- [Work instructions]:
Only the lines from the one with "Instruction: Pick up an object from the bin" to the end of the data below should be returned, each exactly as it stands.

- [Information shown]:
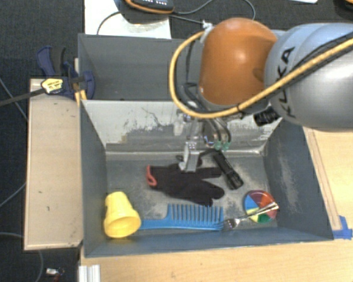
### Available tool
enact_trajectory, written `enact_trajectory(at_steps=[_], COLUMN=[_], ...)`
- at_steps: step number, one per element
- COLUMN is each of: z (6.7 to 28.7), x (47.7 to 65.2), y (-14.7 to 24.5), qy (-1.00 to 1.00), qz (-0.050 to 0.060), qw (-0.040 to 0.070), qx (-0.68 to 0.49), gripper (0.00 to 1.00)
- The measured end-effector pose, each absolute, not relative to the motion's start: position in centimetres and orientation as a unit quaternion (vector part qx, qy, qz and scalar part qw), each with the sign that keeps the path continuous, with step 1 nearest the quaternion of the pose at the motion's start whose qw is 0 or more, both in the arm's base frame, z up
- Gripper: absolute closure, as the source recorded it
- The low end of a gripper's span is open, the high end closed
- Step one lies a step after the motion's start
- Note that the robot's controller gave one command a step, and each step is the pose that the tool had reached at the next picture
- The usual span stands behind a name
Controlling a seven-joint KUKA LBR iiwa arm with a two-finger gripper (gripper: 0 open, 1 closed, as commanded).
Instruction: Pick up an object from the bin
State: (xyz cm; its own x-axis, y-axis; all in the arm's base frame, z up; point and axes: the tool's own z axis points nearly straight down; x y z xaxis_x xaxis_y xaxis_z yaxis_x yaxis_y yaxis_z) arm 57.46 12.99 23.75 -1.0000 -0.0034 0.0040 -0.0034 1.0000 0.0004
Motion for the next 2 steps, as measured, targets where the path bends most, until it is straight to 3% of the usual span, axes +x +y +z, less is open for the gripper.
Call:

- [The answer]:
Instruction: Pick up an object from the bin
State: (xyz cm; its own x-axis, y-axis; all in the arm's base frame, z up; point and axes: the tool's own z axis points nearly straight down; x y z xaxis_x xaxis_y xaxis_z yaxis_x yaxis_y yaxis_z) arm 57.46 12.99 23.75 -1.0000 -0.0034 0.0040 -0.0034 1.0000 0.0004
Motion for the next 2 steps, as measured, targets where the path bends most, until it is straight to 3% of the usual span, axes +x +y +z, less is open for the gripper.
Call:

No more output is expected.